Although America's relationship with her tree house changes as she gets older, there's one thing that remains the same: it's still her sanctuary from the world.
When America was a kid, she and "Kota would tie up sheets to the branches so it looked like a ship" and pretend that they were sailors" (1.75). Pretty adorbs, huh? In this way, the tree house helped both Singer siblings escape the reality of life in Illéa's lower castes.
The tree house gets a lot steamier once America becomes a teen. At that age, the tree house becomes a "haven" for her and Aspen's illicit relationship, providing a backdrop for their romance and a nice private spot for making out (2.1). Nothing imaginary about that.
Now, necking with your bae is a lot different from playing pirates, but that's not the point. The point is that in both instances, America is using the tree house to escape some unpleasant part of her life and create a private world for herself.

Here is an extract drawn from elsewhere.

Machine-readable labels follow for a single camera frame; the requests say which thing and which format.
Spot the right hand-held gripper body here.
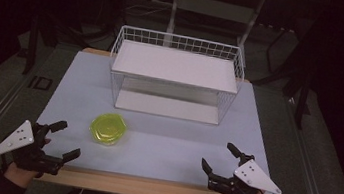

Think about how different this feeling is from the feeling America gets at the palace. Logically, she should be way more comfortable in her new royal digs than in that four-by-four wooden box, but she isn't; she actually feels trapped in the palace. All this fancy-schmancy schmoozing just isn't her thing, even it's a dream world for many of the other girls. This is another reminder of America's complete distaste for materialism, a quality that helps her navigate the tricky waters of the Selection with her dignity intact.